After a period last winter when the economic news was unrelentingly bad, many analysts said the mixed nature of the new reports showed an economy starting to turn the corner. But they cautioned against expecting anything but a weak recovery.

"This downturn was too big and too global an event to hope that the bottoming process will be quick," said Cliff Waldman, an economist with the Manufacturers Alliances/MAPI, an industry trade group. "I think the economy is going to take two steps forward and one step back."

The recession began in December 2007 and intensified last fall after the most severe financial crisis since the 1930s. The overall economy, as measured by the gross domestic product, shrank at an annual rate of 6.3 percent in the October-December quarter and by 5.5 percent in the first three months of this year. That was the steepest six-month decline in a half-century.

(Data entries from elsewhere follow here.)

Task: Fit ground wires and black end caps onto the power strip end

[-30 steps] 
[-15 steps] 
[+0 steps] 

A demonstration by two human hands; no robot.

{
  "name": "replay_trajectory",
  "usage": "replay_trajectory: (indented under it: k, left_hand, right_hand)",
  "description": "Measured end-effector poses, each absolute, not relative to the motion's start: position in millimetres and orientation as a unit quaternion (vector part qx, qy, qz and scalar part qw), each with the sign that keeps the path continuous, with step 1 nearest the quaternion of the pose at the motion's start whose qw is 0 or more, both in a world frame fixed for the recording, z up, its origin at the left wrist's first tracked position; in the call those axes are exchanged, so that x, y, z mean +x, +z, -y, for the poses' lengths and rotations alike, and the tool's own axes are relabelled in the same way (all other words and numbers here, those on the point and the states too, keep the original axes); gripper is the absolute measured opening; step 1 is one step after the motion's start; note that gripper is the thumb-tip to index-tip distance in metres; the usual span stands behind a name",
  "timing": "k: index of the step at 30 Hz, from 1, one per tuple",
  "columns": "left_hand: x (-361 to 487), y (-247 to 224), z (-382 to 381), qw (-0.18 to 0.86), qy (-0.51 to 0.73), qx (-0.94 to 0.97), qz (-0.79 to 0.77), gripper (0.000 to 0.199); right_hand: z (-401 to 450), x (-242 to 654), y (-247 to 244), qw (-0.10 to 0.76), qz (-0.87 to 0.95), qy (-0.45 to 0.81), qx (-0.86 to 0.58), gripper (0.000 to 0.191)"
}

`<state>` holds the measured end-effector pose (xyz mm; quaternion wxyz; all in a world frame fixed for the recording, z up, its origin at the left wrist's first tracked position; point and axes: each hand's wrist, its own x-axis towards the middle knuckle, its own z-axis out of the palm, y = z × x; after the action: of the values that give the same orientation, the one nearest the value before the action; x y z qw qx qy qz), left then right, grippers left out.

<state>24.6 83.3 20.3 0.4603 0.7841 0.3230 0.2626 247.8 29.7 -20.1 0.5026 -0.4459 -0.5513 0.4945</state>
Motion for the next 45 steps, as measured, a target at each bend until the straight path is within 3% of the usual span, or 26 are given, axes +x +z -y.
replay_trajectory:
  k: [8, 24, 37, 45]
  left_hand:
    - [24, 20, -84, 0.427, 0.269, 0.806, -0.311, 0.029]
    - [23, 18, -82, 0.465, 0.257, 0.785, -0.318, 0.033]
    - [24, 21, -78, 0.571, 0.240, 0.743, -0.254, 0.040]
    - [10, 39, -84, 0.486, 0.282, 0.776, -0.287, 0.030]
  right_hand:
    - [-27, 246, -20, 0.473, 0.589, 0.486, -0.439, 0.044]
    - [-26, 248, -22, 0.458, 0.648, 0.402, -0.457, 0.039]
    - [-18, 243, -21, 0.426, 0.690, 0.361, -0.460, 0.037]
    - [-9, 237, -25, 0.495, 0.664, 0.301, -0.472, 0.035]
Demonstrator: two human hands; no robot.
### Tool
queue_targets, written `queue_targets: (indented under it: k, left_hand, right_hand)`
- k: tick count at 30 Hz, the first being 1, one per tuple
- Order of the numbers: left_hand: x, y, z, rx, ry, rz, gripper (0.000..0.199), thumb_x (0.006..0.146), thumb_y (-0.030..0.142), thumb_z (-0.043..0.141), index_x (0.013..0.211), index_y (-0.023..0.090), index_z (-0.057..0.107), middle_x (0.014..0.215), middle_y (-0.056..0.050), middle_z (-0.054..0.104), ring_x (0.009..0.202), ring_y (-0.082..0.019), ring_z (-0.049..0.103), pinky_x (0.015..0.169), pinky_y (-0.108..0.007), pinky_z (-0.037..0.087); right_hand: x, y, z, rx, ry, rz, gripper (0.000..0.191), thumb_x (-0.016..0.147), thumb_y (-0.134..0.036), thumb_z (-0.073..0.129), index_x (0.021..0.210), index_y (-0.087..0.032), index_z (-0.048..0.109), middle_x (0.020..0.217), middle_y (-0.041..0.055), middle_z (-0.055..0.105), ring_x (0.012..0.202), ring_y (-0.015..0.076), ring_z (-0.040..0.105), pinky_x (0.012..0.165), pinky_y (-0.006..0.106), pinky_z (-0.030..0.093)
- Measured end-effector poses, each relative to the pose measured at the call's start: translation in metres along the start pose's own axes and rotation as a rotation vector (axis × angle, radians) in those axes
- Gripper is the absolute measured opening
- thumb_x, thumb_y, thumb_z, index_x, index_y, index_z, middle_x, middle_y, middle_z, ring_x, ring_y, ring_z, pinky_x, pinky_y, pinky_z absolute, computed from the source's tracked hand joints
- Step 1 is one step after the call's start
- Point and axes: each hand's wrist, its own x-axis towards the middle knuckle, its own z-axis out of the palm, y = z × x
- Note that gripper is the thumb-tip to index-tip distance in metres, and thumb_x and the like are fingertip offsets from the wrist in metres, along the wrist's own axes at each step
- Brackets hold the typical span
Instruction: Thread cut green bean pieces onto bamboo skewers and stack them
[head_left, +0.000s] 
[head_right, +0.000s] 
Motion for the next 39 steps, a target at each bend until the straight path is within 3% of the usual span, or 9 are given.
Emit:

Many economists say they think the drop in GDP slowed to about 2 percent in the April-June quarter. More optimistic analysts believe the economy will start growing again in the current July-September period, helped by the government's stimulus spending.

Zandi said the $787 billion stimulus package of increased government spending and tax cuts should translate into a sizable boost to the economy in this quarter, turning what would have been another GDP decline into a small increase of around 1 percent.

But the rebound in GDP won't halt a continued rise in unemployment, which is a lagging economic indicator. Economists predict the unemployment rate climbed to 9.6 percent last month, from a 25-year high of 9.4 percent in May. The June report will be released Thursday.

Zandi expects unemployment to top out at 10.5 percent next spring, close to the 10.8 percent hit in late 1982, the highest jobless rate since World War II.

The 44.8 reading for the ISM manufacturing index in June was up from 42.8 in May and marked the highest point for the index since August. Any reading below 50 is viewed as a signal of contraction in manufacturing.

But economists were heartened by the upward trend in recent months: This is the second straight month that the index has been above 41.2. ISM analysts said this was consistent with an expansion for the overall economy even though manufacturing is still shrinking.

"A slow recovery for manufacturing is forming," said Norbert Ore, chair of the ISM's manufacturing business survey committee.

Other reports were encouraging for manufacturing in other countries. Two reports from China, the world's third-largest economy, showed small gains in surveys of manufacturers. Elsewhere, the purchasing managers index from the 16-nation euro zone showed a slower pace of decline in June. And the equivalent index in Britain hit a 15-month high of 47.

British manufacturing output rose for the first time since March 2008. Big Japanese manufacturers reported being slightly more optimistic about business conditions but cut capital spending sharply.

The ISM survey of U.S. activity hasn't noted growth in manufacturing since January 2008. The index includes new orders, production, employment, inventories, prices, and export and import orders. It is based on a survey of ISM members from 18 industries.

The third quarter started on a positive note on Wall Street as investors hoped an economic recovery was beginning to take shape. The Dow Jones industrial average added more than 57 points 8,504.06, and broader indexes also gained.

The pace of manufacturing layoffs may have slowed since winter but it has not stopped.

Farm machinery company Deere & Co. said this week that 800 salaried employees, or 3 percent of its salaried work force, took a voluntary buyout offer. That's four times as many as the company expected when it announced the program in April.

In June, Cessna Aircraft Co., which makes corporate jets, said it would cut 1,300 jobs by this summer on top of 6,900 earlier layoffs.